REQUIRED WORK: From the line that contains "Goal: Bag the" to the last line of the data, every line is to be transcribed exactly; no other line is to be included.

══════════════════════════════

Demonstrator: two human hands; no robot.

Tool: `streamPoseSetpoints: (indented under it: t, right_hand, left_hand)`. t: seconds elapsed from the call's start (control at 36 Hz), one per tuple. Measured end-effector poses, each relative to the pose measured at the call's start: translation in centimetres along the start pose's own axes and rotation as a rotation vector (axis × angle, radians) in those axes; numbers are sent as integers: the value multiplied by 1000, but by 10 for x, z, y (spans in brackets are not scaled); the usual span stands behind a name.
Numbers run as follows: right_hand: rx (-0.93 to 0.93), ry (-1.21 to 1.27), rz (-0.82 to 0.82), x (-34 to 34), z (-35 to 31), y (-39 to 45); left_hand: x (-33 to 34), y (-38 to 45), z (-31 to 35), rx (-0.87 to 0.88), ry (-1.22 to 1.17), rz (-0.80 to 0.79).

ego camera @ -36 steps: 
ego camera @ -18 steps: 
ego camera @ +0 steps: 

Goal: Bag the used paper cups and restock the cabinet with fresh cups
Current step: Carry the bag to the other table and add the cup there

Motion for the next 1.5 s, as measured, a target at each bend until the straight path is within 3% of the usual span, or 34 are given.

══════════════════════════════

EXERCISE RESPONSE:
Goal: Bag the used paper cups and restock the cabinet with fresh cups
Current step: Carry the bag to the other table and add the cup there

Motion for the next 1.5 s, as measured, a target at each bend until the straight path is within 3% of the usual span, or 34 are given.

The output returned above is complete.